**Task directions**: In your copy, leave out the pictures and repeat every record exactly.

**Data in this exercise**:
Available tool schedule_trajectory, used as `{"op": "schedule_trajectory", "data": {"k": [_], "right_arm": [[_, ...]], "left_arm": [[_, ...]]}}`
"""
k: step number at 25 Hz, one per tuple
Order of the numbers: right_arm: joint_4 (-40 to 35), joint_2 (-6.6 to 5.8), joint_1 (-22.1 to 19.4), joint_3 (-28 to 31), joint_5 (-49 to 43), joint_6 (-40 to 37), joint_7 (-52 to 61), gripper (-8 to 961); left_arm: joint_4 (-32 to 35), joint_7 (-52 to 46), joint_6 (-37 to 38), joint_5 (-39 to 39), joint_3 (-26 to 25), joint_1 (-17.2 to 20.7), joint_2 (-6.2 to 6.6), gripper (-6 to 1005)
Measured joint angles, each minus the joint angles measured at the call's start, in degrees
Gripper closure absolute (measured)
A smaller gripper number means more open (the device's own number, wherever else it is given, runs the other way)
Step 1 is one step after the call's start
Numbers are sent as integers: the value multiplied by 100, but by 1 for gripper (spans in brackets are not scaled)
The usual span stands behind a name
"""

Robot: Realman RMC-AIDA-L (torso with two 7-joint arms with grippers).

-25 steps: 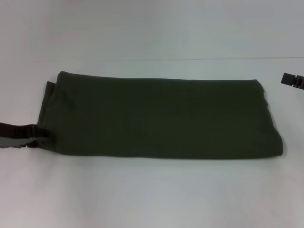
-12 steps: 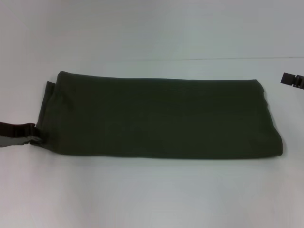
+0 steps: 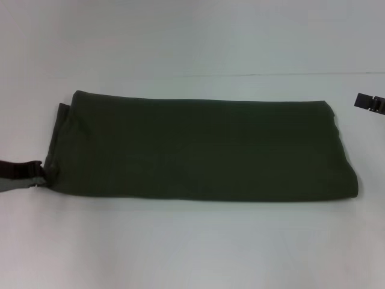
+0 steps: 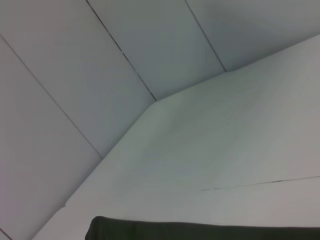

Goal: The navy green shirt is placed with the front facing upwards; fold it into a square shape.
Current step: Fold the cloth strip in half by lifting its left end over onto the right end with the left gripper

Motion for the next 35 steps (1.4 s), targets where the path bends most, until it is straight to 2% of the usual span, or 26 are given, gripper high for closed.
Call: {"op": "schedule_trajectory", "data": {"k": [9,12,16,17,22,30,35], "right_arm": [[30,22,-2,0,0,12,-17,37],[35,59,8,35,-1,22,-49,37],[54,118,23,112,0,39,-87,37],[57,144,25,124,-1,52,-90,37],[58,264,36,133,0,135,-97,37],[206,347,123,130,-1,235,-100,38],[231,378,162,86,-1,332,-119,38]], "left_arm": [[430,14,236,-402,-110,525,-66,1000],[537,136,324,-587,-366,697,-62,1000],[568,449,468,-744,-1055,820,-17,1001],[567,634,510,-894,-1390,880,9,1001],[551,961,543,-1220,-1897,1043,74,1001],[651,1184,547,-1229,-2247,1294,244,1001],[787,1195,579,-1215,-2363,1370,293,1000]]}}
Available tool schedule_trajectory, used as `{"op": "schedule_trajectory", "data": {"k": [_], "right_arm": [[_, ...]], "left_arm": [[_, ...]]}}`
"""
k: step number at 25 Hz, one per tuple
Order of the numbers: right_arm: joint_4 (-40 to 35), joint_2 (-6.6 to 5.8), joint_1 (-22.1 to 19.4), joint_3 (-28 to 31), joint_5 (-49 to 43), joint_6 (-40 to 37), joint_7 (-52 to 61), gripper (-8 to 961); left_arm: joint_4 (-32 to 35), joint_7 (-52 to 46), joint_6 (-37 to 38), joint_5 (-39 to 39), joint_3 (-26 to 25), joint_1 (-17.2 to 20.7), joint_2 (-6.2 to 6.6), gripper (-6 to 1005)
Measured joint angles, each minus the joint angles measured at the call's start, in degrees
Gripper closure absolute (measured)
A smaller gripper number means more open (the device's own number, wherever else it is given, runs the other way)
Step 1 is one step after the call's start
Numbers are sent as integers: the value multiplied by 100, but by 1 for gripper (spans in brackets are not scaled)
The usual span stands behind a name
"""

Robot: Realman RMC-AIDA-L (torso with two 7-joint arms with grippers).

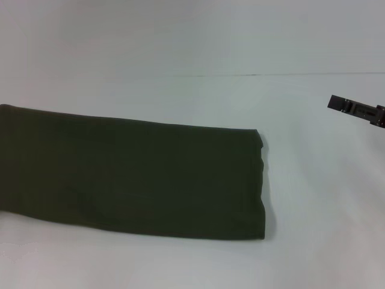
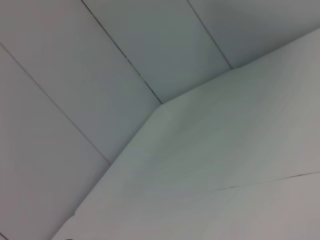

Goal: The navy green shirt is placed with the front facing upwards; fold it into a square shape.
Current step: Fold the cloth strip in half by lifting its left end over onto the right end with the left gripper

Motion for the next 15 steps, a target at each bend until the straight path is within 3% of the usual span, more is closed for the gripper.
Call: {"op": "schedule_trajectory", "data": {"k": [4,8,11,15], "right_arm": [[60,6,27,25,0,22,-95,38],[119,-17,4,33,0,23,-182,37],[129,-44,-28,35,0,2,-229,37],[102,-101,-75,35,0,-52,-288,37]], "left_arm": [[29,70,464,-410,-45,-33,24,1001],[-73,246,1344,-1672,222,-263,-39,1001],[-247,276,1603,-2475,789,-602,-225,1000],[-409,399,1404,-3149,1706,-1202,-684,1000]]}}
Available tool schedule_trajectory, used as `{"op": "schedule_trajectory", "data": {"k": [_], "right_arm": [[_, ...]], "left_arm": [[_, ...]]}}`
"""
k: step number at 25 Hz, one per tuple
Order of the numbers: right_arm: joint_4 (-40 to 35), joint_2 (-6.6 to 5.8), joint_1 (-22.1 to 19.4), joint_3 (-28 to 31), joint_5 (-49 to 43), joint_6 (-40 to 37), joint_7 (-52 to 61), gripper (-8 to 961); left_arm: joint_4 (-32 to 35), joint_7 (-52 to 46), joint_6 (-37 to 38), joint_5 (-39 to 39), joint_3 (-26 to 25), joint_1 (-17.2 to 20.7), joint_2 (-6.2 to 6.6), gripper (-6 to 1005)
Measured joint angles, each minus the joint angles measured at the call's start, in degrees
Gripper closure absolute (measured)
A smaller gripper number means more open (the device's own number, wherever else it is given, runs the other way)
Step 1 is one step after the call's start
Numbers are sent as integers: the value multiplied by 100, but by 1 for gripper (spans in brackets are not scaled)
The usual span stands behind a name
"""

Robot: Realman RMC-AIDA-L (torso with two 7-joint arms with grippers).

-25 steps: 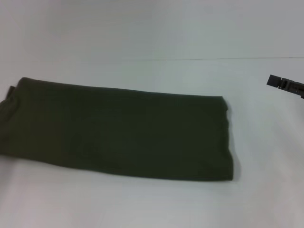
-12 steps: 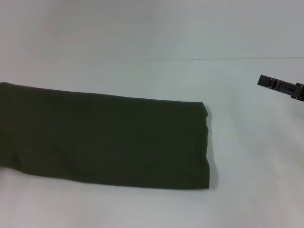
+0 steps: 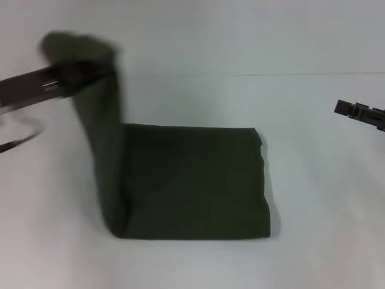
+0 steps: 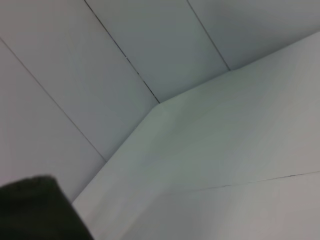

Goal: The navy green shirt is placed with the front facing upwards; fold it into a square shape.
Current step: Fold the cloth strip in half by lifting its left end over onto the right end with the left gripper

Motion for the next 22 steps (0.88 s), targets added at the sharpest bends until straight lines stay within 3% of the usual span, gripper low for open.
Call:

**The completed task**:
Available tool schedule_trajectory, used as `{"op": "schedule_trajectory", "data": {"k": [_], "right_arm": [[_, ...]], "left_arm": [[_, ...]]}}`
"""
k: step number at 25 Hz, one per tuple
Order of the numbers: right_arm: joint_4 (-40 to 35), joint_2 (-6.6 to 5.8), joint_1 (-22.1 to 19.4), joint_3 (-28 to 31), joint_5 (-49 to 43), joint_6 (-40 to 37), joint_7 (-52 to 61), gripper (-8 to 961); left_arm: joint_4 (-32 to 35), joint_7 (-52 to 46), joint_6 (-37 to 38), joint_5 (-39 to 39), joint_3 (-26 to 25), joint_1 (-17.2 to 20.7), joint_2 (-6.2 to 6.6), gripper (-6 to 1005)
Measured joint angles, each minus the joint angles measured at the call's start, in degrees
Gripper closure absolute (measured)
A smaller gripper number means more open (the device's own number, wherever else it is given, runs the other way)
Step 1 is one step after the call's start
Numbers are sent as integers: the value multiplied by 100, but by 1 for gripper (spans in brackets are not scaled)
The usual span stands behind a name
"""

Robot: Realman RMC-AIDA-L (torso with two 7-joint arms with grippers).

-25 steps: 
-12 steps: 
+0 steps: 
+0 steps: 

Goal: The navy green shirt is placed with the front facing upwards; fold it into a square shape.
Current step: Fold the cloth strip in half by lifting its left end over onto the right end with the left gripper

Motion for the next 35 steps (1.4 s), targets where the path bends most, until it is straight to 2% of the usual span, or 26 are given, gripper high for closed.
Call: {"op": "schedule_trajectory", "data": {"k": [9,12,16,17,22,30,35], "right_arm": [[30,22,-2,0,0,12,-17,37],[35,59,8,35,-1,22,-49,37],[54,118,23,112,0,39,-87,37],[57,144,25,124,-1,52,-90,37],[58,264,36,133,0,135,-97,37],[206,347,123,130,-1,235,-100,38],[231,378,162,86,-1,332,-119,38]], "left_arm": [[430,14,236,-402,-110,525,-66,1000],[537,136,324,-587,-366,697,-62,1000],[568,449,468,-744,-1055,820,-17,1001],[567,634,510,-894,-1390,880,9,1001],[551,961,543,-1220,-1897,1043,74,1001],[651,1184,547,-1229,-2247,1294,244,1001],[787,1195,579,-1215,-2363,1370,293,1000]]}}
Available tool schedule_trajectory, used as `{"op": "schedule_trajectory", "data": {"k": [_], "right_arm": [[_, ...]], "left_arm": [[_, ...]]}}`
"""
k: step number at 25 Hz, one per tuple
Order of the numbers: right_arm: joint_4 (-40 to 35), joint_2 (-6.6 to 5.8), joint_1 (-22.1 to 19.4), joint_3 (-28 to 31), joint_5 (-49 to 43), joint_6 (-40 to 37), joint_7 (-52 to 61), gripper (-8 to 961); left_arm: joint_4 (-32 to 35), joint_7 (-52 to 46), joint_6 (-37 to 38), joint_5 (-39 to 39), joint_3 (-26 to 25), joint_1 (-17.2 to 20.7), joint_2 (-6.2 to 6.6), gripper (-6 to 1005)
Measured joint angles, each minus the joint angles measured at the call's start, in degrees
Gripper closure absolute (measured)
A smaller gripper number means more open (the device's own number, wherever else it is given, runs the other way)
Step 1 is one step after the call's start
Numbers are sent as integers: the value multiplied by 100, but by 1 for gripper (spans in brackets are not scaled)
The usual span stands behind a name
"""

Robot: Realman RMC-AIDA-L (torso with two 7-joint arms with grippers).


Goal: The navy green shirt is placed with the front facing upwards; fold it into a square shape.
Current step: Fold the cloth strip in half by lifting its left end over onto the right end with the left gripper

Motion for the next 15 steps, a target at each bend until the straight path is within 3% of the usual span, more is closed for the gripper.
Call: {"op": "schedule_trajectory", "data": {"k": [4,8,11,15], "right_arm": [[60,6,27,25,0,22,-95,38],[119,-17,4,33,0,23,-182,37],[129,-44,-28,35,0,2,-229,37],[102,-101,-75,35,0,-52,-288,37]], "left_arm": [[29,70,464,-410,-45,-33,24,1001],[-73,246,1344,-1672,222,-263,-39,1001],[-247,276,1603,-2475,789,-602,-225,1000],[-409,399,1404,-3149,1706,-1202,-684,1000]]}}
Available tool schedule_trajectory, used as `{"op": "schedule_trajectory", "data": {"k": [_], "right_arm": [[_, ...]], "left_arm": [[_, ...]]}}`
"""
k: step number at 25 Hz, one per tuple
Order of the numbers: right_arm: joint_4 (-40 to 35), joint_2 (-6.6 to 5.8), joint_1 (-22.1 to 19.4), joint_3 (-28 to 31), joint_5 (-49 to 43), joint_6 (-40 to 37), joint_7 (-52 to 61), gripper (-8 to 961); left_arm: joint_4 (-32 to 35), joint_7 (-52 to 46), joint_6 (-37 to 38), joint_5 (-39 to 39), joint_3 (-26 to 25), joint_1 (-17.2 to 20.7), joint_2 (-6.2 to 6.6), gripper (-6 to 1005)
Measured joint angles, each minus the joint angles measured at the call's start, in degrees
Gripper closure absolute (measured)
A smaller gripper number means more open (the device's own number, wherever else it is given, runs the other way)
Step 1 is one step after the call's start
Numbers are sent as integers: the value multiplied by 100, but by 1 for gripper (spans in brackets are not scaled)
The usual span stands behind a name
"""

Robot: Realman RMC-AIDA-L (torso with two 7-joint arms with grippers).

-25 steps: 
-12 steps: 
+0 steps: 
+0 steps: 

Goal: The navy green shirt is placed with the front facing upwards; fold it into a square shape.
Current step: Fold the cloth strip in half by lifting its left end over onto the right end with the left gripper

Motion for the next 22 steps (0.88 s), targets added at the sharpest bends until straight lines stay within 3% of the usual span, gripper low for open.
Call:

There is nothing more to the exercise.